§ **EXERCISE**
Please give the listing again in its entirety, exactly as written.

___ GIVEN DATA

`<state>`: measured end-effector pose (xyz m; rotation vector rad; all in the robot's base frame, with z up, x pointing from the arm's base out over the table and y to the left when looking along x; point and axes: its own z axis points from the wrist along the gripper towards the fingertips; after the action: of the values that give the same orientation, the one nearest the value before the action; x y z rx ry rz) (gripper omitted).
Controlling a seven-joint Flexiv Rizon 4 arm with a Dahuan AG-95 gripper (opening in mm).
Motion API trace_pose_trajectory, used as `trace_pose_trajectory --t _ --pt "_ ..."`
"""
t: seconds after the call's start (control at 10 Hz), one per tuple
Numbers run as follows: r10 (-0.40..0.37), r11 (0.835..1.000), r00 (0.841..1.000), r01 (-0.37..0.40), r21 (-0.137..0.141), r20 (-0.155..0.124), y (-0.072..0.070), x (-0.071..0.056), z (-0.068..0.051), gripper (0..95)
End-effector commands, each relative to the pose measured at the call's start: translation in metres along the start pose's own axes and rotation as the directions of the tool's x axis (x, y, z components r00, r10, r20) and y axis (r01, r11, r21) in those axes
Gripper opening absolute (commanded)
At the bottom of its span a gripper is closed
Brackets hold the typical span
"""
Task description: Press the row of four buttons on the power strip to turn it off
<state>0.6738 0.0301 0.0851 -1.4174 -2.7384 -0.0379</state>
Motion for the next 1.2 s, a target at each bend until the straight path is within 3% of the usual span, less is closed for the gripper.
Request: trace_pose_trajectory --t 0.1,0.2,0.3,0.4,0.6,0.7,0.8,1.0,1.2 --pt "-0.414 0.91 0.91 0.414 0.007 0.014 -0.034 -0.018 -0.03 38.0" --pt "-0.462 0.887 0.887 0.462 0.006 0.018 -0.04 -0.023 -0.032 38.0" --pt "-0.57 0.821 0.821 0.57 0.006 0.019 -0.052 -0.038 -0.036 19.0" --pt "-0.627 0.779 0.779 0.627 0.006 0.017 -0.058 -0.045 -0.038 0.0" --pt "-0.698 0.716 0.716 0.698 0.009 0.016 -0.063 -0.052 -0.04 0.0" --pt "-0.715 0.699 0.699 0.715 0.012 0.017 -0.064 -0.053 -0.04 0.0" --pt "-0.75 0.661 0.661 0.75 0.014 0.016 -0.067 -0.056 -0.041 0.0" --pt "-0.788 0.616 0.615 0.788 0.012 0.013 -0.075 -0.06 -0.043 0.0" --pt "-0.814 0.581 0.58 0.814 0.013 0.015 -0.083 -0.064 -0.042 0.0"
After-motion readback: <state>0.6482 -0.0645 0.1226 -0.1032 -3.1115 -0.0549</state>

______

§ **EXERCISE OUTPUT**
`<state>`: measured end-effector pose (xyz m; rotation vector rad; all in the robot's base frame, with z up, x pointing from the arm's base out over the table and y to the left when looking along x; point and axes: its own z axis points from the wrist along the gripper towards the fingertips; after the action: of the values that give the same orientation, the one nearest the value before the action; x y z rx ry rz) (gripper omitted).
Controlling a seven-joint Flexiv Rizon 4 arm with a Dahuan AG-95 gripper (opening in mm).
Motion API trace_pose_trajectory, used as `trace_pose_trajectory --t _ --pt "_ ..."`
"""
t: seconds after the call's start (control at 10 Hz), one per tuple
Numbers run as follows: r10 (-0.40..0.37), r11 (0.835..1.000), r00 (0.841..1.000), r01 (-0.37..0.40), r21 (-0.137..0.141), r20 (-0.155..0.124), y (-0.072..0.070), x (-0.071..0.056), z (-0.068..0.051), gripper (0..95)
End-effector commands, each relative to the pose measured at the call's start: translation in metres along the start pose's own axes and rotation as the directions of the tool's x axis (x, y, z components r00, r10, r20) and y axis (r01, r11, r21) in those axes
Gripper opening absolute (commanded)
At the bottom of its span a gripper is closed
Brackets hold the typical span
"""
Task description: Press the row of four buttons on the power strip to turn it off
<state>0.6738 0.0301 0.0851 -1.4174 -2.7384 -0.0379</state>
Motion for the next 1.2 s, a target at each bend until the straight path is within 3% of the usual span, less is closed for the gripper.
Request: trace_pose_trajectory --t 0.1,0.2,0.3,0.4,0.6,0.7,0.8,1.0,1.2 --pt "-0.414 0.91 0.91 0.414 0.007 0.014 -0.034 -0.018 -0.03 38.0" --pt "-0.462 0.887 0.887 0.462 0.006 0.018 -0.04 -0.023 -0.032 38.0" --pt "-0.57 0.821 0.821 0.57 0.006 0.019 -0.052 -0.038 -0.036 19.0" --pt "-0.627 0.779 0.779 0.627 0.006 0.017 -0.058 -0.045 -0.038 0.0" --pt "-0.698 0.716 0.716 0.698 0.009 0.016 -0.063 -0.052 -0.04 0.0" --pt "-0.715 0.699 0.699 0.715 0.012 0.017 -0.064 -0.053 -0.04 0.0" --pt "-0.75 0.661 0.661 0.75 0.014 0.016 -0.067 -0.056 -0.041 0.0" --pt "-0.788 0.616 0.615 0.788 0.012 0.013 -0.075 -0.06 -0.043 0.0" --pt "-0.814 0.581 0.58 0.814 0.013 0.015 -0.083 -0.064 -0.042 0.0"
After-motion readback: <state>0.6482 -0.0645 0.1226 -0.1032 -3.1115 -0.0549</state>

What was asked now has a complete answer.